> INSTRUCTIONS FOR THE TASK:
Give back, unaltered, the lines from the one with "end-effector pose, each" to the end of the material, omitting pictures.

> PROVIDED DATA:
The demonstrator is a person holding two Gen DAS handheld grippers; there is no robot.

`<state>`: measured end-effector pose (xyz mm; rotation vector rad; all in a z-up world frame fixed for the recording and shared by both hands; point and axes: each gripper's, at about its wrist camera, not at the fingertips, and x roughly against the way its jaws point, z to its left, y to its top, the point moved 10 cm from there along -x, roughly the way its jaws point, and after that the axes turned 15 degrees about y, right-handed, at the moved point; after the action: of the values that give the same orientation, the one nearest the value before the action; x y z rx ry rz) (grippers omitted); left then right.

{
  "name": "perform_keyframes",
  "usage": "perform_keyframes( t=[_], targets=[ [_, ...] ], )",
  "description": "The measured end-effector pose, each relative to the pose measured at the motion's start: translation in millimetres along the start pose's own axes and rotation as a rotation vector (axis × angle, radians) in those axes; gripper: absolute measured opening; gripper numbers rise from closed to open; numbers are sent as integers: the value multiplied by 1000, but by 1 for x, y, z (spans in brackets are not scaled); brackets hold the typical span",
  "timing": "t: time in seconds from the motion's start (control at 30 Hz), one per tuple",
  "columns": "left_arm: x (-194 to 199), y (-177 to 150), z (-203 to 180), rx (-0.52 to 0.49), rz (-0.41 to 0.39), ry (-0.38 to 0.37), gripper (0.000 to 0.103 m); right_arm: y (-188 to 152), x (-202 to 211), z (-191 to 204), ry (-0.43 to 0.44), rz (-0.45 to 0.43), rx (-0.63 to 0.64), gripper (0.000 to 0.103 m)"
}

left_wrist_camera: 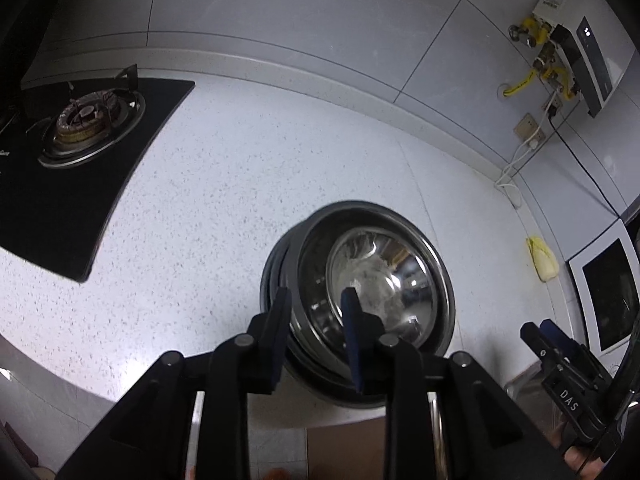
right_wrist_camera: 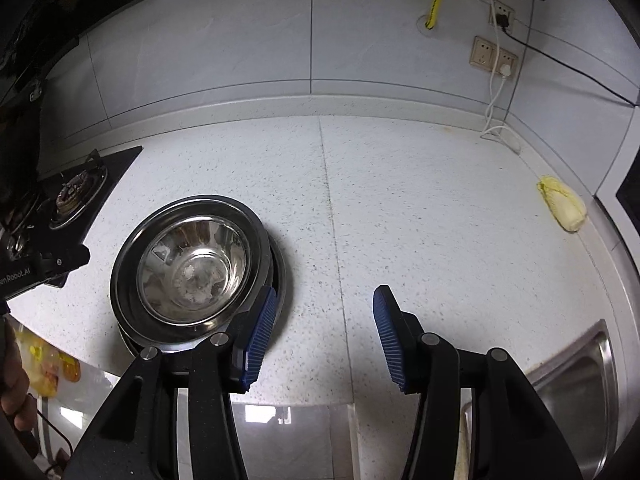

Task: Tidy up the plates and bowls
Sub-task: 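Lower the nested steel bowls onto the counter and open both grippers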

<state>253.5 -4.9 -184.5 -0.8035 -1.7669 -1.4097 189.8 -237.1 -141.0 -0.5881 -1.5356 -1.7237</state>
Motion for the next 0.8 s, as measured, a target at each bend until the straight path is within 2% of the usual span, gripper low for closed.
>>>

> YOUR SOLUTION:
  "description": "The measured end-effector pose, each relative to the pose measured at the motion's start: translation in millimetres along the start pose's own axes and rotation as a rotation vector (axis × angle, radians) in those axes; gripper: absolute measured opening; gripper numbers rise from closed to open; numbers are sent as integers: the value multiplied by 1000, but by 1 for x, y, z (spans in brackets are not scaled); brackets hold the typical span",
  "timing": "t: time in seconds from the motion's start (control at 30 Hz), one per tuple",
  "columns": "left_arm: x (-194 to 199), y (-177 to 150), z (-203 to 180), rx (-0.52 to 0.49), rz (-0.41 to 0.39), ry (-0.38 to 0.37), gripper (0.000 to 0.103 m); right_arm: y (-188 to 152), x (-202 to 211), z (-191 to 204), ry (-0.43 to 0.44), rz (-0.45 to 0.43), rx (-0.63 to 0.64), gripper (0.000 to 0.103 m)"
}

left_wrist_camera: 
right_wrist_camera: 

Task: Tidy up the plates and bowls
Sub-task: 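Lower the nested steel bowls onto the counter and open both grippers
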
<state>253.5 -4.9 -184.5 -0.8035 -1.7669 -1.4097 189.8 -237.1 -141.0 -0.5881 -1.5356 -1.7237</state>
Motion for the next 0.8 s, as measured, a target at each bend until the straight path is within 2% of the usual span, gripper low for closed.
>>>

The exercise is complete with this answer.